▶ **Work item**
Could you reproduce the lines below from the one with "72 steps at" through the one with "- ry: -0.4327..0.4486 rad"? Keep both ends and add nothing.

Items from a dataset
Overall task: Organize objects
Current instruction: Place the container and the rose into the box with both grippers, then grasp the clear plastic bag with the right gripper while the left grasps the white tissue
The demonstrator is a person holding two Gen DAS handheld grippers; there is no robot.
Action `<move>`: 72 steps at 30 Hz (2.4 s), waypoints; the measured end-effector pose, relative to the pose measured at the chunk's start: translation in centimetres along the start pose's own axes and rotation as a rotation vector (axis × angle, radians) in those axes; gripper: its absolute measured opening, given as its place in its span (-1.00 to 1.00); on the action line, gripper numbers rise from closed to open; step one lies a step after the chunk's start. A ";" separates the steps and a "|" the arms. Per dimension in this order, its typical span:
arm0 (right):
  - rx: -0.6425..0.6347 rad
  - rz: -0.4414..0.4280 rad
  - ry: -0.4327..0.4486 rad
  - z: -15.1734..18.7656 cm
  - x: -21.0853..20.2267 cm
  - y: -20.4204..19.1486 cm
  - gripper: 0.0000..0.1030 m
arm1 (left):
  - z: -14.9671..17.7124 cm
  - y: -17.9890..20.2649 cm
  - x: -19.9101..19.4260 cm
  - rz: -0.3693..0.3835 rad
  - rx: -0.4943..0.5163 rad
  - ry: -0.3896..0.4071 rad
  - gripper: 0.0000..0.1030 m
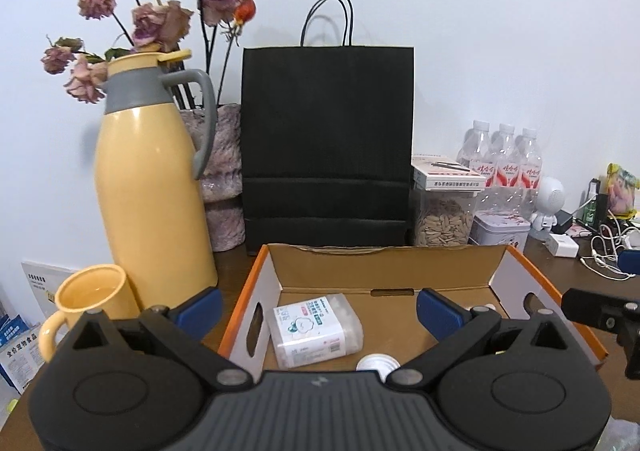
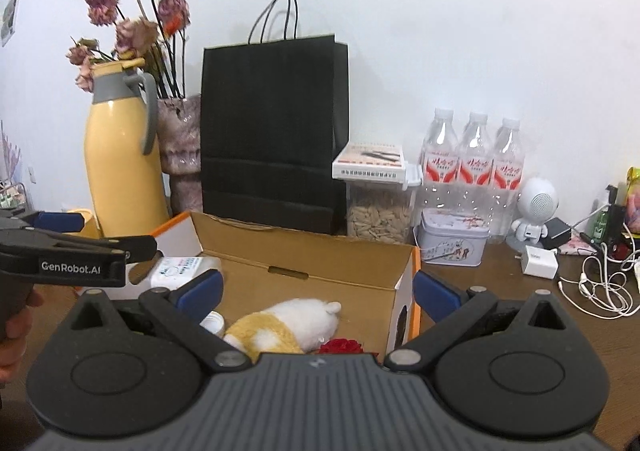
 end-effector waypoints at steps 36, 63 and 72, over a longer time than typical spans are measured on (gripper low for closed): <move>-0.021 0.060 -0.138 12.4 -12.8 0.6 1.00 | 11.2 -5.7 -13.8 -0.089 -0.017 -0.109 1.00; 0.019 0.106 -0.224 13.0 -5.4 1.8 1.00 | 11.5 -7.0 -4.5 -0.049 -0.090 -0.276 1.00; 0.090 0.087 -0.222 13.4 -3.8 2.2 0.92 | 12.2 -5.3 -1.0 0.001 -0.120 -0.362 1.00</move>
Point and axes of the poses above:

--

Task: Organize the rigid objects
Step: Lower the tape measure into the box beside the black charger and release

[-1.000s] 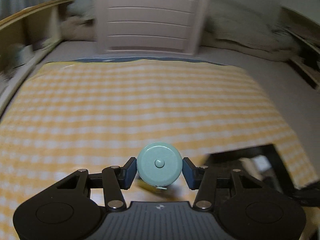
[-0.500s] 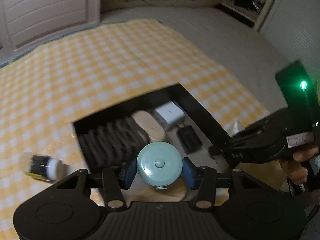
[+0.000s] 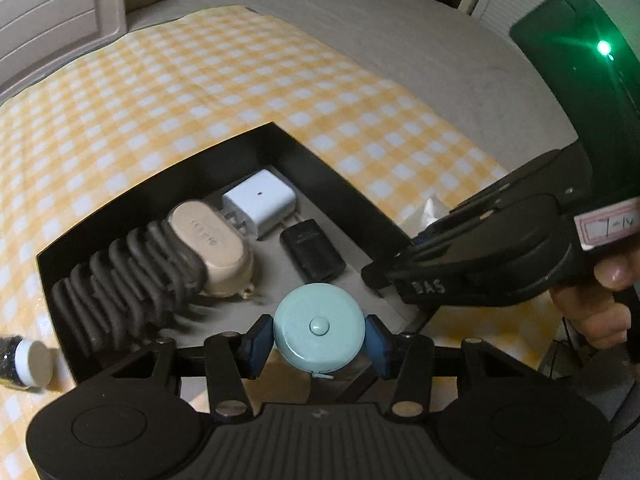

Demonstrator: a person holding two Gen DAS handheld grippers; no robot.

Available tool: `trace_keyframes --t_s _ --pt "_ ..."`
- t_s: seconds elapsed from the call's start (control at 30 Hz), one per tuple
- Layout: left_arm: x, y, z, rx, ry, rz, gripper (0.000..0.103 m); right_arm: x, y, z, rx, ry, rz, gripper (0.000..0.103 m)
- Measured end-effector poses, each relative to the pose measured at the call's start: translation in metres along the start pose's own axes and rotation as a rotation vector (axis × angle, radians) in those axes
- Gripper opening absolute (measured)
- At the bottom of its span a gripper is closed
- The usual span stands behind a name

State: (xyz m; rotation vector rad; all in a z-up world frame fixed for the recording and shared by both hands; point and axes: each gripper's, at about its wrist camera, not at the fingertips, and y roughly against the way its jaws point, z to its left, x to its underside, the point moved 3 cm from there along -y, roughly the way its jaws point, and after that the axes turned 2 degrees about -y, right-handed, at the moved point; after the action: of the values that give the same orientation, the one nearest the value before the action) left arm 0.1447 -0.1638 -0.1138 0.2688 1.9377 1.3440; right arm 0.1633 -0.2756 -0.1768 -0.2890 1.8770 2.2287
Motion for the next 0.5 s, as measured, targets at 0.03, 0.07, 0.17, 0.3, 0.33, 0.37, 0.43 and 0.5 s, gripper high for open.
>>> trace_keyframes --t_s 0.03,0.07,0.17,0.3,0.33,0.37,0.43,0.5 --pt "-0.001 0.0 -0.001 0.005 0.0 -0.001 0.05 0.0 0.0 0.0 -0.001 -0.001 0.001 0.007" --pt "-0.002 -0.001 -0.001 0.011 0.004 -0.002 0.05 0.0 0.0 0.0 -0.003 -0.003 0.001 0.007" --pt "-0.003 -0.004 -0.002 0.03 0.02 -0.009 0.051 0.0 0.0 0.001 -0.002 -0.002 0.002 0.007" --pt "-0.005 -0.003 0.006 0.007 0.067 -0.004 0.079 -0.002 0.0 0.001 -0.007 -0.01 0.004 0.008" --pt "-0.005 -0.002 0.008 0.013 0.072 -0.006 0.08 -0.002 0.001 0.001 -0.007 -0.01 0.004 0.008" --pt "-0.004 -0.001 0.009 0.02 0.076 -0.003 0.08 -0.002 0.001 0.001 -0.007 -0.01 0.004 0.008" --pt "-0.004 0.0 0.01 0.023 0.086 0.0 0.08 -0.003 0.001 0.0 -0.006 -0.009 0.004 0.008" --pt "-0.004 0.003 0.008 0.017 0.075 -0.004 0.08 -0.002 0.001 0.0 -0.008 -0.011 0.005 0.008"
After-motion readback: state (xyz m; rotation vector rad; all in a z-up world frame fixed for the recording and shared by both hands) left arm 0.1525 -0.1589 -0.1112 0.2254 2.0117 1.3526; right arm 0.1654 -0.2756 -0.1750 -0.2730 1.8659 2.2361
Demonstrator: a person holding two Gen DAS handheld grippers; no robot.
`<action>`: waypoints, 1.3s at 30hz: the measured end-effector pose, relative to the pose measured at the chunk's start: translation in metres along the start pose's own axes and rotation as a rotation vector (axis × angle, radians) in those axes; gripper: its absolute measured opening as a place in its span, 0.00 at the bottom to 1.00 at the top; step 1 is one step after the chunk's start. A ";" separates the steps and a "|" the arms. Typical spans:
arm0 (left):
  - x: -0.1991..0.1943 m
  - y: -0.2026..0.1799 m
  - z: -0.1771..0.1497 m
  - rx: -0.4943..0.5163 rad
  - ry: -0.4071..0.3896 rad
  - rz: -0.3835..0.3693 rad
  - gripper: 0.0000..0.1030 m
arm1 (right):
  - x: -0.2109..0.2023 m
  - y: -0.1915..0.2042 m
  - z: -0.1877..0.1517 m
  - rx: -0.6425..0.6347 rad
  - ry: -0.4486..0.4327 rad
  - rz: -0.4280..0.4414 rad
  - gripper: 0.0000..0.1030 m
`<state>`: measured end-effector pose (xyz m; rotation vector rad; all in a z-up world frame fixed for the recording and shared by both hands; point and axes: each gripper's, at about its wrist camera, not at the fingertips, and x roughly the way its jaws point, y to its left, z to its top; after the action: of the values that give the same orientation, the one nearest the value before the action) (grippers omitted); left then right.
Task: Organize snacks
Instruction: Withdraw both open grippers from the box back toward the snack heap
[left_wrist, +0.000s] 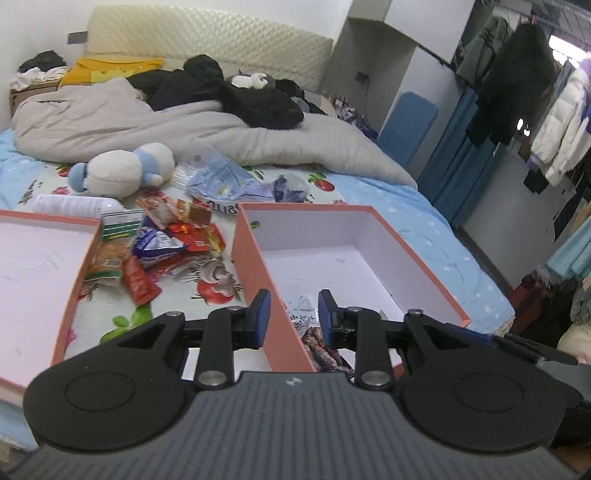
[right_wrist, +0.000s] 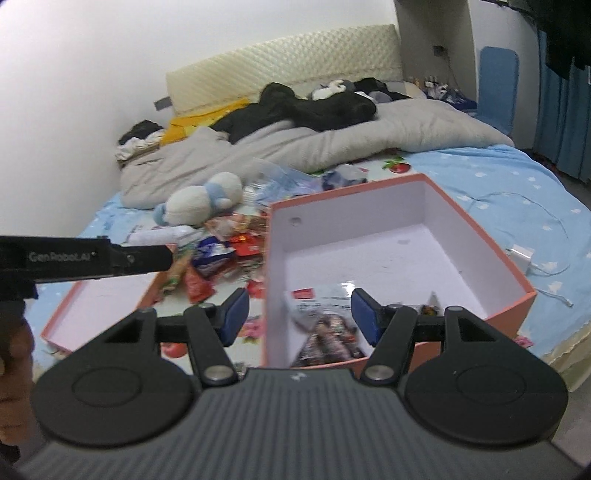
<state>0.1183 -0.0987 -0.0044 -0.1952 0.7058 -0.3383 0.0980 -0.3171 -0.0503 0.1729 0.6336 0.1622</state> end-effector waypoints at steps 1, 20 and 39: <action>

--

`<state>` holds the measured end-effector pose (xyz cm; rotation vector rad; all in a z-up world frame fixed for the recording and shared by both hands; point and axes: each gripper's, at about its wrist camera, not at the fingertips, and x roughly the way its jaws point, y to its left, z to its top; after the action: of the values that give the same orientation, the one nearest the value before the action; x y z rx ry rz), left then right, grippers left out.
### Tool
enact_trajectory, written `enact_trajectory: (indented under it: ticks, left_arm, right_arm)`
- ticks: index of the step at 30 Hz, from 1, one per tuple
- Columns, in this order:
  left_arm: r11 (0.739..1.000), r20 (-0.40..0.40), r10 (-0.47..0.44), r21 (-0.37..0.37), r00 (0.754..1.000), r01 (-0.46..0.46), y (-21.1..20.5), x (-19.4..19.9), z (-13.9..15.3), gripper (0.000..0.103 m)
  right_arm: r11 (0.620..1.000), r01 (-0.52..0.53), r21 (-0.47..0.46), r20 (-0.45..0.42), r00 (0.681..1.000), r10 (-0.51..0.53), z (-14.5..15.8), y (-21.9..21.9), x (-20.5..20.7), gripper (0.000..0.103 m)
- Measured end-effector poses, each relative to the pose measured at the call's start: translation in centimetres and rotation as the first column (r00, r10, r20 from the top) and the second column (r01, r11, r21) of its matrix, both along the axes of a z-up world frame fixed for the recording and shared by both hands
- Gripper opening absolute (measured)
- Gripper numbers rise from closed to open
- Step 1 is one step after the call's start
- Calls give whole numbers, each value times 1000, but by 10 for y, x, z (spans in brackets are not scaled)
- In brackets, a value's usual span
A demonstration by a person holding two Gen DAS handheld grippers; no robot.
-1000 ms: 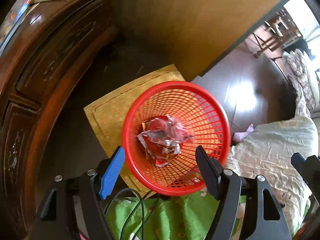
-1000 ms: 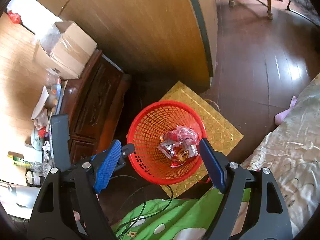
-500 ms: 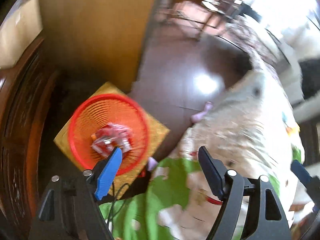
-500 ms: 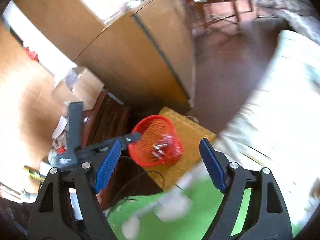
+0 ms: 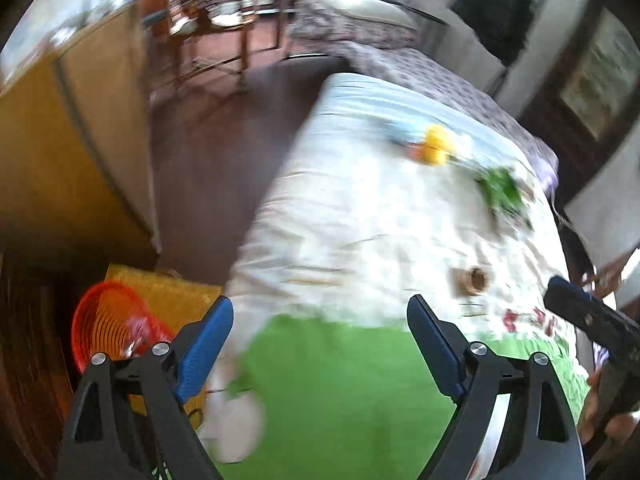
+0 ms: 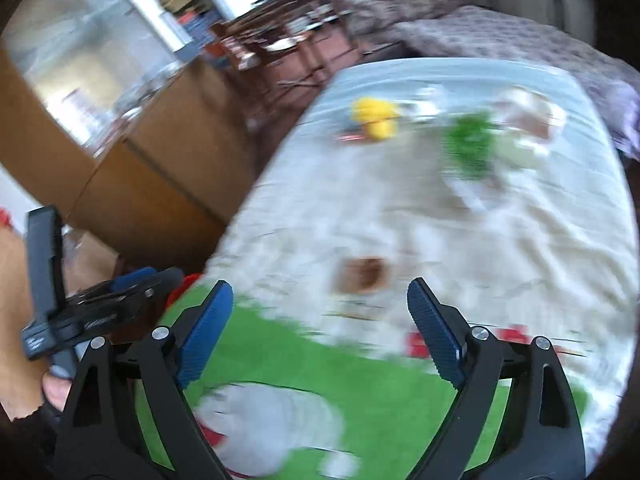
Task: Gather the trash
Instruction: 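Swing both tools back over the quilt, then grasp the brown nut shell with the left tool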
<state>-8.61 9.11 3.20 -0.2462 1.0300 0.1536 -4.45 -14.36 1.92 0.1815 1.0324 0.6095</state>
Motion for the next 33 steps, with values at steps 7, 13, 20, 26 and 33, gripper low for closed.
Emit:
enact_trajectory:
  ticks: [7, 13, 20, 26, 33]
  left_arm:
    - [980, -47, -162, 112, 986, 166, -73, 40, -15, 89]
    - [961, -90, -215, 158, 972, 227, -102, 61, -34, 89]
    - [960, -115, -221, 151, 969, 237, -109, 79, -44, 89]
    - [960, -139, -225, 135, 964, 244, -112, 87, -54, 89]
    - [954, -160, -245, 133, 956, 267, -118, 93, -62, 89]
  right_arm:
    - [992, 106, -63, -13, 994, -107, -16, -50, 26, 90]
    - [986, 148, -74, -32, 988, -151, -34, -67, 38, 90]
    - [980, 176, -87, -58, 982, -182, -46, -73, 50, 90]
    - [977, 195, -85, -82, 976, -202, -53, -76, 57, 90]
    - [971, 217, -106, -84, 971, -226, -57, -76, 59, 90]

▶ **Task result**
Action `<move>`: 72 steps at 30 Hz (2.4 s), waypoints; the measured end-effector pose, relative to the pose measured at the chunk's start: translation in centimetres along the start pose's own axes and rotation as a rotation vector (axis × angle, radians) in those axes; gripper: its absolute measured opening, given as its place in its span (-1.00 to 1.00); on the action line, gripper numbers rise from closed to open; step one lies a step after the chunk's start. A ";" separates the steps and a "|" the arms. Per dimension in this order, its typical span:
arm0 (right):
  - rx: -0.6425..0.6347 rad
  - rz: -0.4414..0.4280 rad
  - ry: -0.4327..0.4486 rad

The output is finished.